What to work on> In the entries below, find the line with "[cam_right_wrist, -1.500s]" and print exactly every line from there up to and including the line with "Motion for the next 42", with no other lines.

Source material>
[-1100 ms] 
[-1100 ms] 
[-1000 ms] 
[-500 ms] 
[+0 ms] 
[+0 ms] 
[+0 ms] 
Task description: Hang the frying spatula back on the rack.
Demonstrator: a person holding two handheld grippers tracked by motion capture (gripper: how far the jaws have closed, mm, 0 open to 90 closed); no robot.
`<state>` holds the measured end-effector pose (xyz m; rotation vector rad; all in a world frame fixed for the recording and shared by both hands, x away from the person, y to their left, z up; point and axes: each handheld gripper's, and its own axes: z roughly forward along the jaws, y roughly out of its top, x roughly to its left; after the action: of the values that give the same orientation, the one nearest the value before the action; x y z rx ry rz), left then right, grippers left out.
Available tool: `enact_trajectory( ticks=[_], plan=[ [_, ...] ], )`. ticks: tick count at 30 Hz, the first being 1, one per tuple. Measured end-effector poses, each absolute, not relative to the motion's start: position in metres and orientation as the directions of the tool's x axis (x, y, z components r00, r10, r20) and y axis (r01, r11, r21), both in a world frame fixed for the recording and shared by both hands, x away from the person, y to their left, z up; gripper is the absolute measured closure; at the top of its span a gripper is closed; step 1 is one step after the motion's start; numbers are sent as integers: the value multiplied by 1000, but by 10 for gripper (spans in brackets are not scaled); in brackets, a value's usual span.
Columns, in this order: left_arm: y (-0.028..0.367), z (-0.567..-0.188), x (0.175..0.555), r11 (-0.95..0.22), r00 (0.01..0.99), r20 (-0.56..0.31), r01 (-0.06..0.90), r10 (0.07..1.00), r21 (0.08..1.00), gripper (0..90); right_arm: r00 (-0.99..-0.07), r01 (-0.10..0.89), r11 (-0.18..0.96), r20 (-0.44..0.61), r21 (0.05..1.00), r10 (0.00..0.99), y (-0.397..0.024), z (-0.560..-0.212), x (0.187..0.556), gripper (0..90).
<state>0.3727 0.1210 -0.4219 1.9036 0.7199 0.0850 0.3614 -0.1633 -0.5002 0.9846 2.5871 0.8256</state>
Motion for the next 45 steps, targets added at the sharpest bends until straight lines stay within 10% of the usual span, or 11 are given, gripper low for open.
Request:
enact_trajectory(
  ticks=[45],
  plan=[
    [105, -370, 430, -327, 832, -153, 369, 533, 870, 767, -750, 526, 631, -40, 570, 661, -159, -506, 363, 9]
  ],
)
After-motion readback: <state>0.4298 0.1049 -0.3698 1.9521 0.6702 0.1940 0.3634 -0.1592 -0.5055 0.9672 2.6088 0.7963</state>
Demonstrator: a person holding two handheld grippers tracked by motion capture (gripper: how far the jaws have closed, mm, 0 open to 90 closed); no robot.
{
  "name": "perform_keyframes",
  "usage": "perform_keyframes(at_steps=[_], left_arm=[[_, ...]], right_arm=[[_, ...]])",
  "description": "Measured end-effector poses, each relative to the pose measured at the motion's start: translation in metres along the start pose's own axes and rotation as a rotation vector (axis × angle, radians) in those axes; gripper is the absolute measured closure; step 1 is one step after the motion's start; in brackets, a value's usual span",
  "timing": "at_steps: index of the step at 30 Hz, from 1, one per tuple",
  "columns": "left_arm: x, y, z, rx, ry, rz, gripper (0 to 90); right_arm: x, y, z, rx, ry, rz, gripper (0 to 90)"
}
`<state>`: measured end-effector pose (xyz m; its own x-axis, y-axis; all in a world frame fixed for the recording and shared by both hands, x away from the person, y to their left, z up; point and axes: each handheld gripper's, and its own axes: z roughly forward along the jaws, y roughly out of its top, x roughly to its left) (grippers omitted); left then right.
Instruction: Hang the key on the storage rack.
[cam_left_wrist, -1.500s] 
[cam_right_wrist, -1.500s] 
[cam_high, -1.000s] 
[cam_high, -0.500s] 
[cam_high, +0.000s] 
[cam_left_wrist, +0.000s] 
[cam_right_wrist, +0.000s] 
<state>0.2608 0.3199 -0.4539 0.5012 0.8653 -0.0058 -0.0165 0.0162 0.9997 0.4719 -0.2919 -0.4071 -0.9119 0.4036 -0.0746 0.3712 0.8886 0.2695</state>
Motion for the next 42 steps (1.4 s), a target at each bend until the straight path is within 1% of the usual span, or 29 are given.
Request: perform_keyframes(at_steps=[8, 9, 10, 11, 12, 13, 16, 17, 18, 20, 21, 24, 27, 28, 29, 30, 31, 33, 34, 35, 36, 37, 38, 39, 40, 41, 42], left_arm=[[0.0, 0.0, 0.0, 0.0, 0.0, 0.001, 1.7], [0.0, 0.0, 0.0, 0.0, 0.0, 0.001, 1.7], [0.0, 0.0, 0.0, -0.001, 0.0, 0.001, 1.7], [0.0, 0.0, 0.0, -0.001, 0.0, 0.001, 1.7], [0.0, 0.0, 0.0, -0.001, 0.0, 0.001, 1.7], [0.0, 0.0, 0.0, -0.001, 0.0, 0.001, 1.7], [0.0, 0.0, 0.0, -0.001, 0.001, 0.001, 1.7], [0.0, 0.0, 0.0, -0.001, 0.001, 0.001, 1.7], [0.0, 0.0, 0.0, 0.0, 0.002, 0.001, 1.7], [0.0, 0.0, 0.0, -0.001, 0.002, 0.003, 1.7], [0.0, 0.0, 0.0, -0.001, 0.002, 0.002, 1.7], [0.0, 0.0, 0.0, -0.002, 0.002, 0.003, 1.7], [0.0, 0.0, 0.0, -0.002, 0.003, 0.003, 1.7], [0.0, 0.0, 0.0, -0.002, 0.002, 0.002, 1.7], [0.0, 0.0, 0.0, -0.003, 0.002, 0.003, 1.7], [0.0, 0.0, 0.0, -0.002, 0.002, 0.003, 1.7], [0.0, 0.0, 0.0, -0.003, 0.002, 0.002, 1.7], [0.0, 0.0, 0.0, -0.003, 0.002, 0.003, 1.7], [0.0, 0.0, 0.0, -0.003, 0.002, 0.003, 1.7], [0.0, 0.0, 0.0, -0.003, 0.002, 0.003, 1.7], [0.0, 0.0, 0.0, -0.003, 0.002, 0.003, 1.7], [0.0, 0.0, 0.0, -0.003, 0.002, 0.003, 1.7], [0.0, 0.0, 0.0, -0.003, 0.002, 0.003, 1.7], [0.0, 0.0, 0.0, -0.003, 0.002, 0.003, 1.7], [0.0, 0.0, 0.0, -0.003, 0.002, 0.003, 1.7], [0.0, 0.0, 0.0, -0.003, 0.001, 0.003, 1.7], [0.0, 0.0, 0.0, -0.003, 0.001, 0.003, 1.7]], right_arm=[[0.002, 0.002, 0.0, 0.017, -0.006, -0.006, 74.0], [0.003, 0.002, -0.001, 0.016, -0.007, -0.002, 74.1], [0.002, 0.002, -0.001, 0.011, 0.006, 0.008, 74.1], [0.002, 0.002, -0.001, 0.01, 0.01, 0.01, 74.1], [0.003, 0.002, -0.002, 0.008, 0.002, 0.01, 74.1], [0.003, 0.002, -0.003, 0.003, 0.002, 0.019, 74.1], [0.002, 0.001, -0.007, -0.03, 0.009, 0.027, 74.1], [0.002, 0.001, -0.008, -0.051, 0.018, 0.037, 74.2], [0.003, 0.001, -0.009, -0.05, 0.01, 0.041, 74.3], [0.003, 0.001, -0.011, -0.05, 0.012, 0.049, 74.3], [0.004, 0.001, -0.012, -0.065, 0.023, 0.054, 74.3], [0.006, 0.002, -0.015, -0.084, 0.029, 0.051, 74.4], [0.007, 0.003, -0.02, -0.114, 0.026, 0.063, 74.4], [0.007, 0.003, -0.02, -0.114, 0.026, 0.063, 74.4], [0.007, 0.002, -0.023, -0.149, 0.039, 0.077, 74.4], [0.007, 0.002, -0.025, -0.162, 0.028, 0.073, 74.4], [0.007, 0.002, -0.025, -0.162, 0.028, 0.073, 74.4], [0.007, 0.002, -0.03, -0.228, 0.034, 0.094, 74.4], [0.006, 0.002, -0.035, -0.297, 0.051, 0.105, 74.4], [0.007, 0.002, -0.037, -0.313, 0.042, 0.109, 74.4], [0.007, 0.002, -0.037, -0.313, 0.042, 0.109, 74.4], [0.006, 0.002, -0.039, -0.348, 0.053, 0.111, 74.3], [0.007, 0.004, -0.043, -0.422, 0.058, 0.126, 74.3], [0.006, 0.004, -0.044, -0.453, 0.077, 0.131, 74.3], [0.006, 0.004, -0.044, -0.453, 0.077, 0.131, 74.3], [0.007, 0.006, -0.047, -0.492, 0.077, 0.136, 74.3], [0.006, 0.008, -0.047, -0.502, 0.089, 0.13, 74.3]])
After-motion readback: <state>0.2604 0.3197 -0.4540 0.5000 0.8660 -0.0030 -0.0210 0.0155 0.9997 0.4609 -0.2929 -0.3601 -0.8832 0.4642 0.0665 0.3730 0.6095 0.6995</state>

Task answer>
[cam_right_wrist, -1.500s] 
[cam_high, -1.000s] 
[cam_high, -0.500s] 
[cam_high, +0.000s] 
[cam_left_wrist, +0.000s] 
[cam_right_wrist, +0.000s] 
<state>0.2608 0.3199 -0.4539 0.5012 0.8653 -0.0058 -0.0165 0.0162 0.9997 0.4719 -0.2919 -0.4071 -0.9119 0.4036 -0.0746 0.3712 0.8886 0.2695</state>
Motion for the next 42 steps (1.4 s), a target at each bend until the straight path is within 1% of the usual span, or 29 are given.

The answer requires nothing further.